┌─ SOURCE MATERIAL

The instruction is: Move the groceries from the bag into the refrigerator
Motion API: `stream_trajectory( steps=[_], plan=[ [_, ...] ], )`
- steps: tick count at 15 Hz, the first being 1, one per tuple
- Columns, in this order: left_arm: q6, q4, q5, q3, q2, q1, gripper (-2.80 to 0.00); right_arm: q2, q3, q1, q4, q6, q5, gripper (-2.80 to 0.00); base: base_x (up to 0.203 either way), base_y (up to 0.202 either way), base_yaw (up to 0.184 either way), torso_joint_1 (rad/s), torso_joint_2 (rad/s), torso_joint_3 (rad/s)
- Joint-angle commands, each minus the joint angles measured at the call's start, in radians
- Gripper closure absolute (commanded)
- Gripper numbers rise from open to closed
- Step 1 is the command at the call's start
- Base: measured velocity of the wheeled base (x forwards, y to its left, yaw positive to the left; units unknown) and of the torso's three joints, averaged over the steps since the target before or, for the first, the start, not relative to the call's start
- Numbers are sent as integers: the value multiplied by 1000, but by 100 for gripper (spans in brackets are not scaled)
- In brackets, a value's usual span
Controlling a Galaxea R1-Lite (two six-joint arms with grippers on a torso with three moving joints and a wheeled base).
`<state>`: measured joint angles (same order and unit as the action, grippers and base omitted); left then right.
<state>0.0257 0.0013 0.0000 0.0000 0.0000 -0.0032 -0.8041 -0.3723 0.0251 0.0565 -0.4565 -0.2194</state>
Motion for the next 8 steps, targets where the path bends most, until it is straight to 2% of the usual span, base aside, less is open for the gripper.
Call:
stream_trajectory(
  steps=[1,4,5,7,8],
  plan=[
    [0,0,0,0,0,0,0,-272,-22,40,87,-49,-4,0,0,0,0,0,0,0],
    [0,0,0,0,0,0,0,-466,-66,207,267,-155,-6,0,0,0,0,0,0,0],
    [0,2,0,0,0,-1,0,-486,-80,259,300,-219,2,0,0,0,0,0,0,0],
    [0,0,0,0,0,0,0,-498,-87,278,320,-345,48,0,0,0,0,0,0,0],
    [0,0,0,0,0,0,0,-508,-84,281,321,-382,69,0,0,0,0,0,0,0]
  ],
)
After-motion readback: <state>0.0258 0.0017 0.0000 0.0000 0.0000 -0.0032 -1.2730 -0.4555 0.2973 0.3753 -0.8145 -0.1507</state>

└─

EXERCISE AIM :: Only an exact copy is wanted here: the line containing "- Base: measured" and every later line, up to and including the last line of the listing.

THE COMPLETED TASK ::
- Base: measured velocity of the wheeled base (x forwards, y to its left, yaw positive to the left; units unknown) and of the torso's three joints, averaged over the steps since the target before or, for the first, the start, not relative to the call's start
- Numbers are sent as integers: the value multiplied by 1000, but by 100 for gripper (spans in brackets are not scaled)
- In brackets, a value's usual span
Controlling a Galaxea R1-Lite (two six-joint arms with grippers on a torso with three moving joints and a wheeled base).
`<state>`: measured joint angles (same order and unit as the action, grippers and base omitted); left then right.
<state>0.0257 0.0013 0.0000 0.0000 0.0000 -0.0032 -0.8041 -0.3723 0.0251 0.0565 -0.4565 -0.2194</state>
Motion for the next 8 steps, targets where the path bends most, until it is straight to 2% of the usual span, base aside, less is open for the gripper.
Call:
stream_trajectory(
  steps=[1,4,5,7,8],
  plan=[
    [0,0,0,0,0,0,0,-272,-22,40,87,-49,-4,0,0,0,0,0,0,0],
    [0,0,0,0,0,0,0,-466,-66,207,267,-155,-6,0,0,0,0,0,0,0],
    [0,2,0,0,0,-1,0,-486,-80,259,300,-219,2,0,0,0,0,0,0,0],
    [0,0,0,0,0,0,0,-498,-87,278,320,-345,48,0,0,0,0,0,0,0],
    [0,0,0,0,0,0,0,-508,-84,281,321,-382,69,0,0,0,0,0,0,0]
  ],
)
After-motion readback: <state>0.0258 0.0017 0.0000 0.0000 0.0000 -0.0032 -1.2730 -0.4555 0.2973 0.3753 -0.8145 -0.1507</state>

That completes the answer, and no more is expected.